The mounting evidence is hard to ignore: Los Angeles is solidifying its post as a legitimate, burgeoning fashion hub. An increasing number of skeptics and die-hard New Yorkers seem to be changing their tune, warming up to the West Coast and the tempting California sun.
What began in large part with former Saint Laurent Creative Director Hedi Slimane moving his design studio to LA in 2012 has resulted in a ripple effect among huge luxury brands and contemporary labels alike. The latter is the topic at hand—the migration and cultivation of an elevated yet attainable fashion scene right here in the City of Angels. This shift reflects the industry's evolution as a whole—nimbly acclimating to a changing fashion calendar and model—and the overwhelming influence of the Internet. As a result, momentum continues to build in the city's favor.

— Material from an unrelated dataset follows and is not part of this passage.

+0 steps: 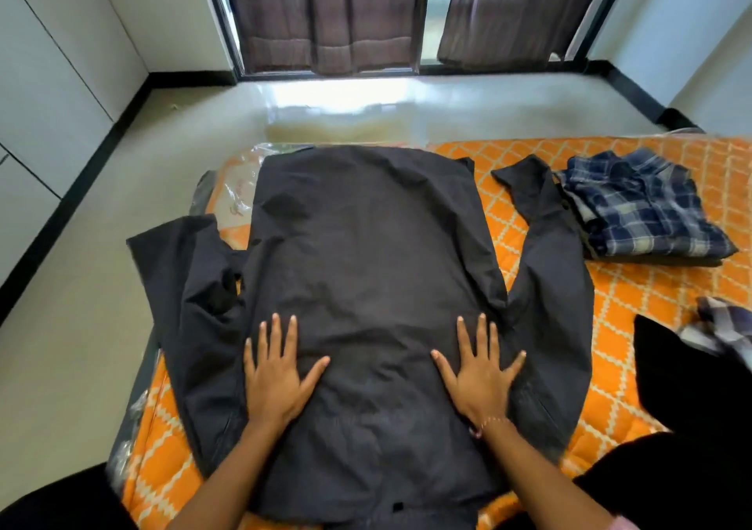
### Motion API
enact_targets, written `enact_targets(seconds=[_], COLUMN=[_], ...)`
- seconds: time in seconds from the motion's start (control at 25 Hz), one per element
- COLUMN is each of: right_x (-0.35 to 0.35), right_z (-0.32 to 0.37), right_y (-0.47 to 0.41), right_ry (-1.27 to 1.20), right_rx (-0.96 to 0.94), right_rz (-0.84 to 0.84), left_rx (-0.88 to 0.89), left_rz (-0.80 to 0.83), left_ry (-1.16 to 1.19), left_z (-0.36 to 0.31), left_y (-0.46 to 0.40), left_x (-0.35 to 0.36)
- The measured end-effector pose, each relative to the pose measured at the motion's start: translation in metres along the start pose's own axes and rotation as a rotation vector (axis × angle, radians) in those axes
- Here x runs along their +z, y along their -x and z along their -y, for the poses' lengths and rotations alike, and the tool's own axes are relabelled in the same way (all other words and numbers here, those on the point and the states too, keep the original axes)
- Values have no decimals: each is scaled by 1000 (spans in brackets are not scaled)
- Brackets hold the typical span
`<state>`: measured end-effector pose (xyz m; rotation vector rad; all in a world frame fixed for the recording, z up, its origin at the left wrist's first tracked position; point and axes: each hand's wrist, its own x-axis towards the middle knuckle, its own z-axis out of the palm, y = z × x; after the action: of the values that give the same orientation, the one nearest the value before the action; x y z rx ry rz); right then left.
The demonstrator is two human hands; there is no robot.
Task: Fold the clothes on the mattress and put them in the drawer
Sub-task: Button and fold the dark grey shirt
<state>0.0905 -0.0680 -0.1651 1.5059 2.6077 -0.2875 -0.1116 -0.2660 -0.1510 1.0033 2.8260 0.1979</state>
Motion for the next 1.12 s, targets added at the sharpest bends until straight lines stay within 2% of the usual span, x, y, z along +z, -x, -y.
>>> enact_targets(seconds=[0.2, 0.24, 0.36, 0.4, 0.48, 0.52, 0.6, 0.64, 0.72, 0.8, 0.88, 0.96, 1.0, 1.12], right_x=[0, -7, -44, -64, -100, -109, -125, -132, -136, -128, -116, -112, -112, -122], right_z=[-5, 0, 18, 21, 20, 15, 5, 4, 6, 8, 4, -7, -10, -6], right_y=[31, 28, -40, -76, -152, -188, -248, -268, -306, -339, -365, -379, -384, -399], right_ry=[-16, -38, -168, -177, -293, -433, -878, -1096, -1357, -1518, -1625, -1496, -1400, -1261], right_rx=[43, 24, -70, -18, 181, 296, 508, 561, 562, 504, 504, 511, 505, 457], right_rz=[48, -22, -460, -425, -181, -75, 152, 265, 448, 436, 278, 92, 56, 229], left_rx=[11, 21, 150, 237, 362, 414, 459, 441, 441, 449, 476, 508, 520, 507], left_rz=[31, 0, -29, -14, 19, 59, 128, 162, 143, 43, -37, -53, -75, -105], left_ry=[18, 12, -27, -45, -108, -134, -126, -128, -146, -149, -91, -57, -59, -90], left_z=[4, -1, -46, -69, -119, -143, -180, -192, -204, -205, -203, -202, -202, -202], left_y=[30, 27, -15, -36, -86, -112, -167, -186, -212, -219, -216, -215, -216, -217], left_x=[9, 10, 5, 3, -1, -2, 11, 16, 28, 37, 45, 49, 51, 52])
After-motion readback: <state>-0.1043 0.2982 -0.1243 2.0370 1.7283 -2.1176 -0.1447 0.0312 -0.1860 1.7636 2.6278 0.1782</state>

Ashley and Mary-Kate Olsen in their new Elizabeth and James store at The Grove in LA. Photo: Courtesy
This movement can be attributed in part to the ever-evolving spectacle that is fashion week. What once dictated the timing and discourse of an entire season has now been flipped on its head.

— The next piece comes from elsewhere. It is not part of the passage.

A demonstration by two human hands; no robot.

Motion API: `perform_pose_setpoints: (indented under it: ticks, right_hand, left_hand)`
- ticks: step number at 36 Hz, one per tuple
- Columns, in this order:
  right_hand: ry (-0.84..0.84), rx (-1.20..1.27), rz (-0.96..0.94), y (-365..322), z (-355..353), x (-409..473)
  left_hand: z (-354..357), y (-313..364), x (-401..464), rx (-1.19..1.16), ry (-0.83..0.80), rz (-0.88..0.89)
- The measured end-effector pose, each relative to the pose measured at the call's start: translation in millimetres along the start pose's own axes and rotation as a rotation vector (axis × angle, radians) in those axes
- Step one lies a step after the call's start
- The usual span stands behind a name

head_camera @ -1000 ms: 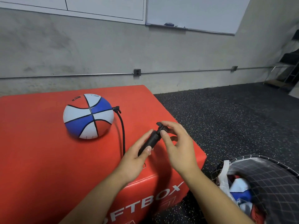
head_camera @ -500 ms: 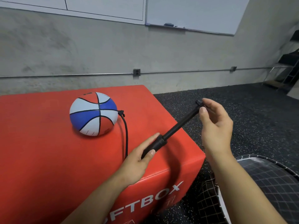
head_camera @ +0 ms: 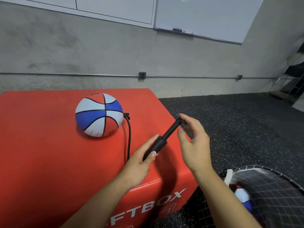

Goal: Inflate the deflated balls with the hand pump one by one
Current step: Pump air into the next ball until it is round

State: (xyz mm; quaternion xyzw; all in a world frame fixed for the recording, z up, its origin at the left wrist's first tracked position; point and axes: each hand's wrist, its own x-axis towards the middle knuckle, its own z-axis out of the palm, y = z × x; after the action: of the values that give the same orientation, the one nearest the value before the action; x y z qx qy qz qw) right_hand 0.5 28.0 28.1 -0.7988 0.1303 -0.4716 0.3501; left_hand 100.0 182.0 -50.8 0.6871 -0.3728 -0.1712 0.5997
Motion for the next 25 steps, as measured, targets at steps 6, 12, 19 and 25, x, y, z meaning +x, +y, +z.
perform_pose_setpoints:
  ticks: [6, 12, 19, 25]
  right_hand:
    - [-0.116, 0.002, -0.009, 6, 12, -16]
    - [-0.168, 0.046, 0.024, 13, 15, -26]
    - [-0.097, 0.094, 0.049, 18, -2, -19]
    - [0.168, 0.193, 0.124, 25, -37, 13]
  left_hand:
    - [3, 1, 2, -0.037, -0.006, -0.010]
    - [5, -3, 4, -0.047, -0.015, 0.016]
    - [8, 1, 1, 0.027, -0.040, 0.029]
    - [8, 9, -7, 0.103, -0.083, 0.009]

"Fashion week is no longer the monolith it once was," says womenswear designer Rachel Comey, who just opened her first LA outpost in West Hollywood's celebrated Melrose Place corridor. "For the first time, designers have the freedom and ability to show their collections in ways and places that they never have. LA is so architecturally rich and inspirational, it's an obvious alternative."
Many designers, like Comey herself, are opting to eschew the traditional fashion-show experience in favor of intimate presentations and dinners that feel more intentional and aligned with their seasonal strategies.

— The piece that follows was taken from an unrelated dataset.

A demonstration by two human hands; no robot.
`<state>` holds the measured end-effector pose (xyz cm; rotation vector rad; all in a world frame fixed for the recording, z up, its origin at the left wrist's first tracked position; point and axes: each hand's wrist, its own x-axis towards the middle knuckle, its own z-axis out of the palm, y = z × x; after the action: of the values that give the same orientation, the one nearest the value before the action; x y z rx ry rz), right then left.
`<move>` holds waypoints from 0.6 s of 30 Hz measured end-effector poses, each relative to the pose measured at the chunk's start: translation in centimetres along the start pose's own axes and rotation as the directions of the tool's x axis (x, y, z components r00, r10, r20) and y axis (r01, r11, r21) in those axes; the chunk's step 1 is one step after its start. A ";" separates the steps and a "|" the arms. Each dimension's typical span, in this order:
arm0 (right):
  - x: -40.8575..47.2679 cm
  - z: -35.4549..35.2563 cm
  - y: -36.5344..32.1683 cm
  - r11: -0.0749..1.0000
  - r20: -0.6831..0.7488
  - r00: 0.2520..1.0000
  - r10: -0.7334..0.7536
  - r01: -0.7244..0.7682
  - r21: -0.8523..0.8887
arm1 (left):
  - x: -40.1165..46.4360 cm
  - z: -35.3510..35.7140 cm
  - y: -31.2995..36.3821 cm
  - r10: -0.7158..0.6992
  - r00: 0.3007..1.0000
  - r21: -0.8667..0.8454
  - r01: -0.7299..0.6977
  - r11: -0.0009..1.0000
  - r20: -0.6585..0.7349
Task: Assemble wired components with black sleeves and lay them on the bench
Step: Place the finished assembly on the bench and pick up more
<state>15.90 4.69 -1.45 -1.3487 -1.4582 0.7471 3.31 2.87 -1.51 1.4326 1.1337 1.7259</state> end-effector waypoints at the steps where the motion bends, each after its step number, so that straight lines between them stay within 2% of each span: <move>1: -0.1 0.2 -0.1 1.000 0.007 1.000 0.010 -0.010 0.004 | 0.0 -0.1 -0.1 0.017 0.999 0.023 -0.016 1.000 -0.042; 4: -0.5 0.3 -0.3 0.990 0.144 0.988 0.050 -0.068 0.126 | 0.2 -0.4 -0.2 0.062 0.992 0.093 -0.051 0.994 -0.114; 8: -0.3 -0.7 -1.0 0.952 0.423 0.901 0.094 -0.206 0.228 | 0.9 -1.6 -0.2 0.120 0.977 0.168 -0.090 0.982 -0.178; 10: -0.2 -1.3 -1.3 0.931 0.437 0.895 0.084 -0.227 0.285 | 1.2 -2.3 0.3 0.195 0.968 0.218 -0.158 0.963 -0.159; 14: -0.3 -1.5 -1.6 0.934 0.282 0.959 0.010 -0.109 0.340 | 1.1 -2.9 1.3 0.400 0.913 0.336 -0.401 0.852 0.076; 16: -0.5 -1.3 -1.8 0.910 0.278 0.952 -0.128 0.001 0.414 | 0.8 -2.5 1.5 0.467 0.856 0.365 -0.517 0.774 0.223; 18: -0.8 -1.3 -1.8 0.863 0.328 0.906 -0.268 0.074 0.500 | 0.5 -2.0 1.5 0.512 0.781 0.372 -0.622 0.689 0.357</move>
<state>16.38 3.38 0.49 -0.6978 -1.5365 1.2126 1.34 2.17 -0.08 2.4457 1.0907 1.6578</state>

What's more, esteemed production company Made expanded its New York fashion series to LA this past June, with Moschino, Hood by Air and Golf Wang (Tyler the Creator’s clothing line) among others presenting collections. While LA Fashion Week has previously struggled to measure up to its New York counterpart, the Made franchise's presence in the city represents a significant milestone of industry cred.
Calendar shake-ups aside, designers are identifying more with the aesthetic of the city, as the notion of laid-back luxury continues to be de rigueur.
"I think the sportswear influence is really important right now, and no one does it better than the LA scene—it's always been part of their way of life," says French designer Vanessa Seward, whose first LA store also just opened on Melrose Place.
While the locale certainly has a knack for the easygoing, the vibe has progressed to a more mature, elevated status—"less about activewear and more about relaxed tailoring and higher-end pieces styled in a casual way," according to designer Deborah Sams of Australian label Bassike, whose first and only US outpost recently landed in Venice.
This industry shift toward luxe-casual is reflected in the rise of athleisure, the influence of Demna Gvasalia's progressive yet pragmatic work for Vetements (“A garment is a product. It’s not made to be in a museum. It's meant to be in somebody's wardrobe," he has said) and even the term "loose luxury," which was coined by emerging label Baja East to describe its own high-quality, low-fuss ethos. As such, there’s never been a better time, or more appropriate place, for this concept to flourish.
Los Angeles serves designers well, too. The quality of life is a big draw, and on the creative front specifically, these visionaries are thriving.
"[The city] is a constant source of inspiration and is known for its effortless style and space," notes Ben Taverniti, who helms Unravel, the streetwear-inspired luxury label favored by all manner of Kardashians, Jenners and Hadids. "I think more designers are starting here because of the laid-back attitude, which allows you to think freely and be creative."
LA-based knitwear maven Raquel Allegra agrees: “[It's] an immense, culturally rich city bursting with creativity. There are so many fascinating subcultures to pull inspiration from. Its [modern] history is rooted in the entertainment industry, allowing for a sense of fantasy and storytelling.”
Even elusive fashion-industry darlings are smitten with the city—Ashley and Mary-Kate Olsen opted to open their first brick-and-mortar Elizabeth and James store at The Grove shopping center, with Ashley citing it as "an LA institution." The duo previously opened their first The Row store in the city back in 2014.
Finally, there is strength in numbers—as the LA fashion community grows, an increased sense of camaraderie only boosts its appeal. "I love the strong sense of community here among designers," says Shaina Mote, who runs her eponymous minimalist-chic label out of the city. "There are so many inspiring and strong women-run businesses coming from LA."
In many ways, Los Angeles continues to shed the stigma that there is no industry in its midst. And while New York will always be at the core of the fashion world, LA is making its own mark on the robust landscape. As our editor at large said so eloquently, "LA will never be New York, but it's looking more and more like it isn't trying to be." Instead, it's carving out a space all its own.